Monday, May 2, 2011

Untethered

I'm feeling a bit blue.  Or lost.  Or something.

Maybe it's the weather, and maybe it's because this is my last week of school (ever), and maybe because my alarm literally didn't go off this morning and it cost me 20 points of my overall grade in a class, but I'm feeling straight up lackluster.

I also feel like I really haven't learned much since I've been in college.  I'd like to be snarky and over-it and too-cool-for-school (literally) and say that I just didn't try...but the sad truth is that I felt like I didn't need to.

At times, I absolutely appreciated this.  After all, I've had multiple outside jobs 3 out of 4 years of college.  Furthermore, I have learned a ton outside of school--and in the meantime a whole heck of a lot about managing seemingly multiple lives.  I just wish I had felt intellectually challenged and stimulated in more than one class.

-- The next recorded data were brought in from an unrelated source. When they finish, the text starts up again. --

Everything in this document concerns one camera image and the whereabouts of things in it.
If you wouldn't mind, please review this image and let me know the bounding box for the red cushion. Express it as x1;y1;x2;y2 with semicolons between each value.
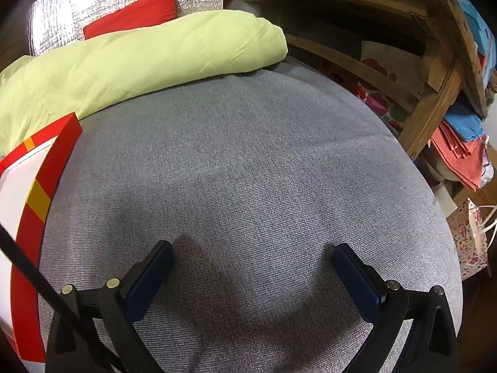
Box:
83;0;179;41

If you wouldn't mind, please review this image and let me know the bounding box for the blue cloth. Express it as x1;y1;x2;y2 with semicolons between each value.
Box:
443;101;486;140

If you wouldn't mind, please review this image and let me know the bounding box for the floral gift bag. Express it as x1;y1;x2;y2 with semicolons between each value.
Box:
446;198;490;280

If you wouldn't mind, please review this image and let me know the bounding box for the light green pillow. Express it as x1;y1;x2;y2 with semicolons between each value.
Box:
0;10;289;156

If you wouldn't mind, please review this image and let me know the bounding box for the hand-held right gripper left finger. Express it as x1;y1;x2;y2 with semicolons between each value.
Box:
46;240;175;373

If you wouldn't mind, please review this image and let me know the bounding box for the polka-dot paper bag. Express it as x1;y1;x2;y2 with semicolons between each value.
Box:
316;41;426;129

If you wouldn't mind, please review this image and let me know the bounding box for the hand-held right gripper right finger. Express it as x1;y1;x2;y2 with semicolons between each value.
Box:
332;243;459;373

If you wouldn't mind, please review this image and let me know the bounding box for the red cardboard box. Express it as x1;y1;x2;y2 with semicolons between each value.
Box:
0;112;83;362

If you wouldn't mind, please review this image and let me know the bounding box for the black cable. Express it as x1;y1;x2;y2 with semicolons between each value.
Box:
0;223;129;373

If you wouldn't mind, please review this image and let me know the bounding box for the coral red cloth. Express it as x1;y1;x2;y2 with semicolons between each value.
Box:
431;118;492;191

Maybe I'm just being lazy.  Maybe college is singularly about self-education.  Should I have read more?  Should I have plummeted into debt to spend another year taking different kinds of classes?  Gone into further debt to study abroad?  What am I missing?

I have a week left; if you guys tell me what I've done wrong or what I've been missing, I'll remedy it as best as I can as quickly as possible.

It's not like my life education is over.  I'm sure, in fact, that this is where it's supposed to begin.  In reflecting over my college career, though, I just feel a little bit...apathetic, lackadaisical.

Hockaday was a constant uphill climb.  English classes, particularly, shredded me to bits and reassembled me in a much more cohesive and solid writer. I miss that.

I crave learning.  I have an unearthly fear of failing (which has always been my demise) but I really want to learn.  I feel like I have learned copious amounts over the past four years--but relatively little from actual classes.  Is that what college is supposed to be?

Advice, please. Sage words.  All appreciated.

1 comment:

Jenn said...

Relax.
Seriously. Relax.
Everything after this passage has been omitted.